Task details
Scan the entries for lines with the word "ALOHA", then copy those lines.

Dataset entries
────────────────

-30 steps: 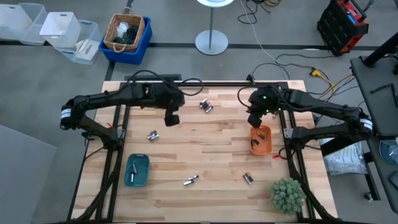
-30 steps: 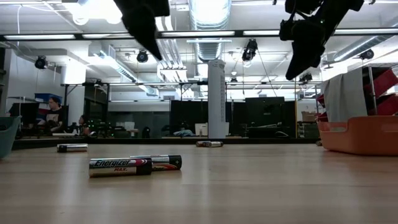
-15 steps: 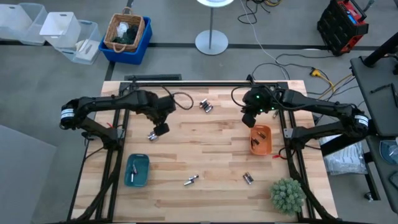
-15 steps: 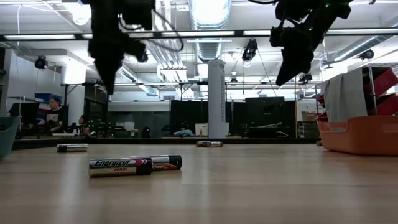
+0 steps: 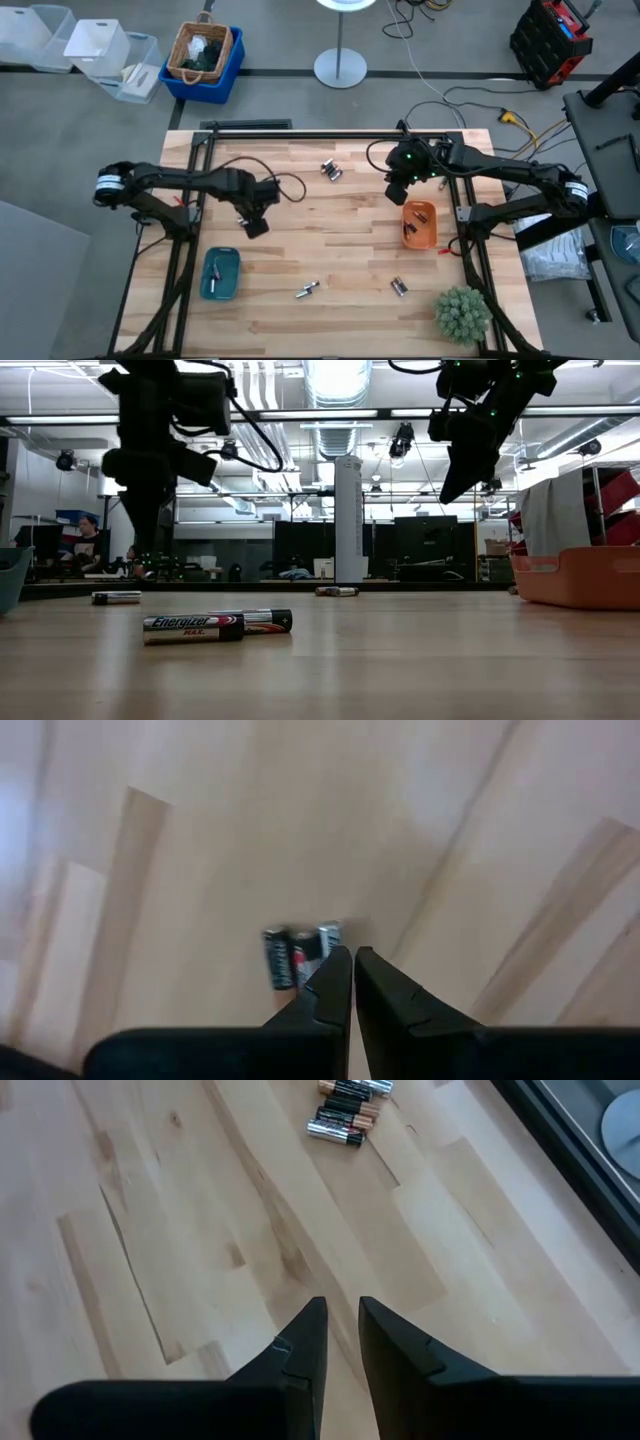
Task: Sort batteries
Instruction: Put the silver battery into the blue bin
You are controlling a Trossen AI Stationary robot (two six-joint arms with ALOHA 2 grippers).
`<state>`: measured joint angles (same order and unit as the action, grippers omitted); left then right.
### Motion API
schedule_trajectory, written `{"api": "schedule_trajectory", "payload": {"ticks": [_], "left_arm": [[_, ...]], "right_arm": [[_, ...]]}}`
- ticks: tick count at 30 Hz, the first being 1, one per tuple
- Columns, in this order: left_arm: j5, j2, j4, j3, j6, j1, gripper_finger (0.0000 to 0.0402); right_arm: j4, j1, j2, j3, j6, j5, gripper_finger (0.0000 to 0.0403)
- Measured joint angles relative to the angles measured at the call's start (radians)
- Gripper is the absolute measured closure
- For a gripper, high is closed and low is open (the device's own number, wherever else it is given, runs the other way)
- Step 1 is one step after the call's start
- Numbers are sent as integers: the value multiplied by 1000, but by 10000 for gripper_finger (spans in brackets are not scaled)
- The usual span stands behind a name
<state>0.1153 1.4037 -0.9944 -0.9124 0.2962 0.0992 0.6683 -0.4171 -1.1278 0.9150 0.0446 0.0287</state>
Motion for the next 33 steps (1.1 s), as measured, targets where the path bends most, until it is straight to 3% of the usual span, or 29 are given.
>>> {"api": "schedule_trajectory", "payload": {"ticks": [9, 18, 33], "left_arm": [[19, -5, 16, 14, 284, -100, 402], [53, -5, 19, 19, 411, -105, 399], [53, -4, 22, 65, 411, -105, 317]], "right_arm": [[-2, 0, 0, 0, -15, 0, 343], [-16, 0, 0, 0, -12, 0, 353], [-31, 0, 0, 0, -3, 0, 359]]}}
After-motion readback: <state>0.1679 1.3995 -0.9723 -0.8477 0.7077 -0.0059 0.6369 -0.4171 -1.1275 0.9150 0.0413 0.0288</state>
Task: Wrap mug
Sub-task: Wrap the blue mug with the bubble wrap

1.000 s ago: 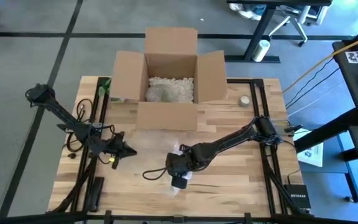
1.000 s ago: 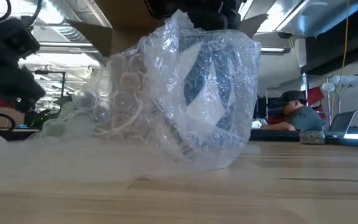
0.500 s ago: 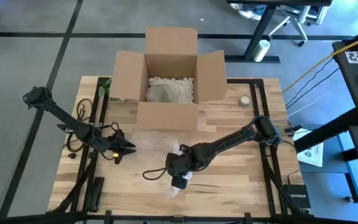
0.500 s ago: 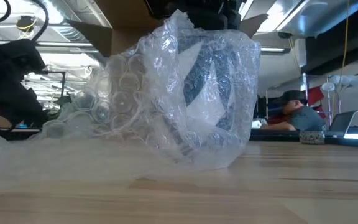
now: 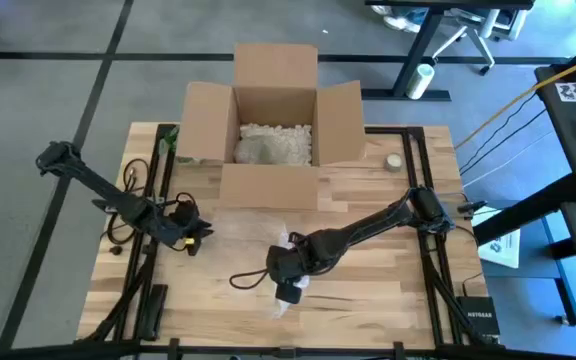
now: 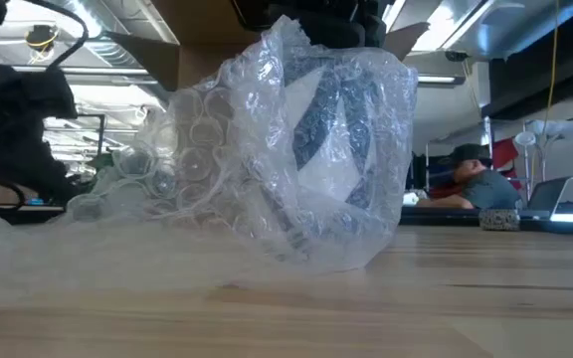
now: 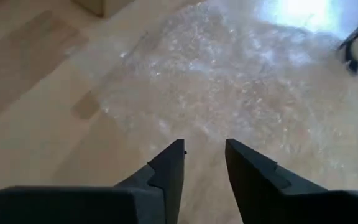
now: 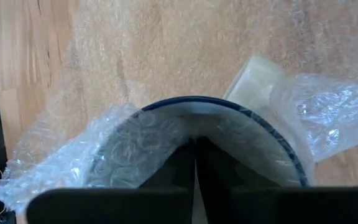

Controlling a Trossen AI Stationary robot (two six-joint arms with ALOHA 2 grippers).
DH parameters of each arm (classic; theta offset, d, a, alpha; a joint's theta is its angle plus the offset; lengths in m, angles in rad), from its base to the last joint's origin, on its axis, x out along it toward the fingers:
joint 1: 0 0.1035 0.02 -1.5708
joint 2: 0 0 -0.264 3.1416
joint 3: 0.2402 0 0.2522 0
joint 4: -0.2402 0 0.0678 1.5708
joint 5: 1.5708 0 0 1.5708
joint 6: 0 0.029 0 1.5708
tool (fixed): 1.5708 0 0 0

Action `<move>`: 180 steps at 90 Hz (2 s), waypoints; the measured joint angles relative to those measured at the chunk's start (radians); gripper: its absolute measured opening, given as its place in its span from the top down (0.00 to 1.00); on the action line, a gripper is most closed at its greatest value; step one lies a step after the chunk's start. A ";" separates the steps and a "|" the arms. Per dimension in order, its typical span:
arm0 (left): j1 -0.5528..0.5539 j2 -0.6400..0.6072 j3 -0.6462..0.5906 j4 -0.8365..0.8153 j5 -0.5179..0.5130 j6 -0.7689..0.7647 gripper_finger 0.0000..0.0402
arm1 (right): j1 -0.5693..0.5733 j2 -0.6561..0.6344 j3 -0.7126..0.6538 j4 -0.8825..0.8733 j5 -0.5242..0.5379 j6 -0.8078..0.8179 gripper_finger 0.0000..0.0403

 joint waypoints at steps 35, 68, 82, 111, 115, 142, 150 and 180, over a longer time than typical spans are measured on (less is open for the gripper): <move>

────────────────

Answer
You are controlling a Trossen AI Stationary robot (two six-joint arms with ALOHA 2 grippers).
Controlling a Trossen AI Stationary robot (two six-joint arms with ALOHA 2 grippers).

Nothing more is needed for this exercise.